> _Try it_
Where the line containing "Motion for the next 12" appears, start copying; continue through the last line below and copy nothing else.

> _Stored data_
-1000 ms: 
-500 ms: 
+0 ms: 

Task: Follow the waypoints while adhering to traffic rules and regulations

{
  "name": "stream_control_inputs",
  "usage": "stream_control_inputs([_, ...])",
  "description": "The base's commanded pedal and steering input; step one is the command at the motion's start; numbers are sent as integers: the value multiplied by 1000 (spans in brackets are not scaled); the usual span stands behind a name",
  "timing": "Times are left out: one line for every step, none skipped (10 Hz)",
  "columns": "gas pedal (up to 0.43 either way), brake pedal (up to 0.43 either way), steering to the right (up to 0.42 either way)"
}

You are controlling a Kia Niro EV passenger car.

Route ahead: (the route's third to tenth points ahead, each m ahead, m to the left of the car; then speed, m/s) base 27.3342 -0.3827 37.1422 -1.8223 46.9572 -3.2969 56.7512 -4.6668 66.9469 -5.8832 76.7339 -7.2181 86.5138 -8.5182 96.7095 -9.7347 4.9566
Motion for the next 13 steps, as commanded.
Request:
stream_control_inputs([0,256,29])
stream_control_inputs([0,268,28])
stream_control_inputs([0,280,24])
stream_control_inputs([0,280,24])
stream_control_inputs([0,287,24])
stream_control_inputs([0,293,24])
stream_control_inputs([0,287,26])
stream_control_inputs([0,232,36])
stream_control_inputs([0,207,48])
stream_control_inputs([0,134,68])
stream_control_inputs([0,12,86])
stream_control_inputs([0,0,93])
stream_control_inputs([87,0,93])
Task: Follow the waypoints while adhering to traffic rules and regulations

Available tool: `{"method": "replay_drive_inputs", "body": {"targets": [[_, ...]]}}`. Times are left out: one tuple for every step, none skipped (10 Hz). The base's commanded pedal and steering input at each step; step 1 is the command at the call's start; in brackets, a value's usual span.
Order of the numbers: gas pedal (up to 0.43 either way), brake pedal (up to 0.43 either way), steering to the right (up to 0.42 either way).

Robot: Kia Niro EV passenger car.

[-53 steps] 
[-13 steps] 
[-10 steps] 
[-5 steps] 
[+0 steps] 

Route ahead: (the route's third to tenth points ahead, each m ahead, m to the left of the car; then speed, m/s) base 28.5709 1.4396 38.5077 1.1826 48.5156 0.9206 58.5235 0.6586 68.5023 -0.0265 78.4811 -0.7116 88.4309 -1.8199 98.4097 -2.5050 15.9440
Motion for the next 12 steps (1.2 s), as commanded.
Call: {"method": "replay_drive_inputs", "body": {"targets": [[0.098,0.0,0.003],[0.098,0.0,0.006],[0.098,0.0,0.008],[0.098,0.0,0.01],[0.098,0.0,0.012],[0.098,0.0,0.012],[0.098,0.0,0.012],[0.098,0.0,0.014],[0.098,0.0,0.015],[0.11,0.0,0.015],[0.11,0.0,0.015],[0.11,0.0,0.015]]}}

> _Solved exercise_
Motion for the next 12 steps (1.2 s), as commanded.
Call: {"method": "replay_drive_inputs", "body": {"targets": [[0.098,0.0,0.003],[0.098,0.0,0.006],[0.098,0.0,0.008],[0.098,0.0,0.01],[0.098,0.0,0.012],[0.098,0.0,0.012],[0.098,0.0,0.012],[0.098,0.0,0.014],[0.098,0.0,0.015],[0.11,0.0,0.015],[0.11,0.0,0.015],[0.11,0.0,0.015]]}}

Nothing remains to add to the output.